Rolls Confectionery of Greenford, Middlesex was purchased from J Lyons & Co in 1961.
Callard & Bowser was not an extensive advertiser, and instead concentrated on developing strong relationships with wholesalers and retailers.
Callard & Bowser toffees were a favourite confectionery of United States President John F Kennedy (1917 – 1963).
Callard & Bowser was the largest manufacturer of nougat in Britain by 1974.
The Park Royal factory was divested in 1974. Guinness indicated that rationalisation was essential in order to control costs in a highly competitive industry. Production was relocated to the Hayes factory, where there was space for expansion. All 250 staff at Park Royal were given the opportunity to transfer to the Hayes site.
Callard & Bowser had become unprofitable by the early 1980s. The Nuttall factory in Doncaster was closed down with the loss of 125 jobs in 1981. Production was transferred to Halifax.
Callard & Bowser had a turnover of £17 million in 1981. The business employed 1,186 people.
Takeover by Beatrice Foods
Guinness sold Callard & Bowser to Beatrice Foods of Chicago for £4 million in 1982 in order to focus on its core brewing operation.
Beatrice Foods merged Smith Kendon into Callard & Bowser to form the eighth-largest confectionery manufacturer in Britain. Smith Kendon produced Altoids Curiously Strong Mints at Bridgend in Wales.
Callard & Bowser operated autonomously from its parent company.
The business continued to operate at a loss due to a declining sugar confectionery market. 135 jobs at Hayes and Halifax were lost in 1982.
High business rates and an inefficient ageing factory saw the Hayes site closed down with the loss of 500 jobs in 1983. Production was transferred to Bridgend, which received heavy investment.
Callard & Bowser was growing rapidly by the mid-1980s. It was the largest manufacturer of butterscotch in the world and claimed 25 percent of the British toffee market. Around half of all production was exported to 65 different countries.
Sale to United Biscuits
Beatrice Foods sold Callard & Bowser to United Biscuits in 1988, in an attempt to reduce debt. United Biscuits paid £21.5 million in cash, a price that represented 83 times annual earnings at Callard & Bowser. The Halifax and Bridgend sites employed 240 white collar staff and just over 400 hourly-paid employees. The Times reported that United Biscuits had acquired “one of the best-known and most traditional names in confectionery, famed for its butterscotch”.

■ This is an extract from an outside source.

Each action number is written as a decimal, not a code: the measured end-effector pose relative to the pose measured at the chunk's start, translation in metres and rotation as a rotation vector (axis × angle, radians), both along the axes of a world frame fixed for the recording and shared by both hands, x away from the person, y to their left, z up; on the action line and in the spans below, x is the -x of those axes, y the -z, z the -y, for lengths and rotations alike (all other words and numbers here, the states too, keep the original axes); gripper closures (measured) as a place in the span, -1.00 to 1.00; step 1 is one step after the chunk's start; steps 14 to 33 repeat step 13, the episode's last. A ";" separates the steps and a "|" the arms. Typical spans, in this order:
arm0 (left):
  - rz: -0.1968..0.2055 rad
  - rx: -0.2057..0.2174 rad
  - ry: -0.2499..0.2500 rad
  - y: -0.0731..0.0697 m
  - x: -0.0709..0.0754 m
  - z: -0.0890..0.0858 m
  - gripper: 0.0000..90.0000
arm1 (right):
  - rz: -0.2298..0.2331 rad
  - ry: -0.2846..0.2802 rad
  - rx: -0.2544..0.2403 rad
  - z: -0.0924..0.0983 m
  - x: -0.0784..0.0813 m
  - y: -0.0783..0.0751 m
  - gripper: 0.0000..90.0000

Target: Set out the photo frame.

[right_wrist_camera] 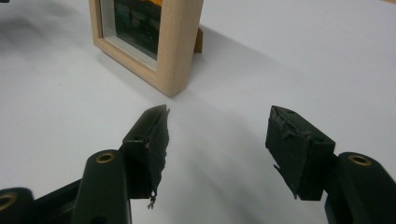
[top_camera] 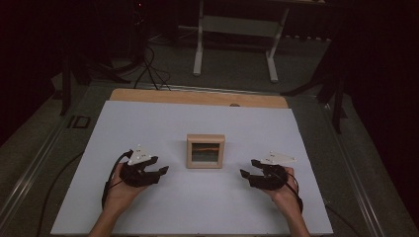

United Biscuits integrated Callard & Bowser with their own Terry’s confectionery subsidiary, best known for the Chocolate Orange, to form the Terry’s Group. The merged business held three percent of the British sugar confectionery market.
United Biscuits did not advertise Callard & Bowser products, but instead investing in packaging design and product formulation. The strategy worked: a 29 percent share of the toffee market had grown to 34 percent by 1992.
Confectionery production was discontinued at Halifax in 1992.
Takeover by Kraft
United Biscuits sold the Terry’s Group to Kraft of Chicago in 1993.
Altoids had enjoyed considerable success in the United States from the late 1980s. Altoids were the highest selling peppermint in the United States by 1997, with annual sales of 40 million tins.
Riley’s Toffee Rolls were discontinued in the mid-1990s in order to accommodate increased Altoids production. Cream Line toffees were discontinued in 2001, and the remaining lines, with the exception of Altoids, were discontinued in 2004.
Sale to Wrigley
Kraft sold Callard & Bowser, along with its Lifesavers mint brand, to Wrigley of Chicago for $1.48 billion in 2004. The Bridgend factory exported 8,000 tonnes of Altoids to America every year.
Wrigley closed down the Bridgend plant with the loss of 173 jobs in 2005. 90 percent of production was exported to America, so it made economic sense to transfer manufacturing to the United States. The Callard & Bowser and Nuttall’s brands were discontinued, with the exception of Altoids.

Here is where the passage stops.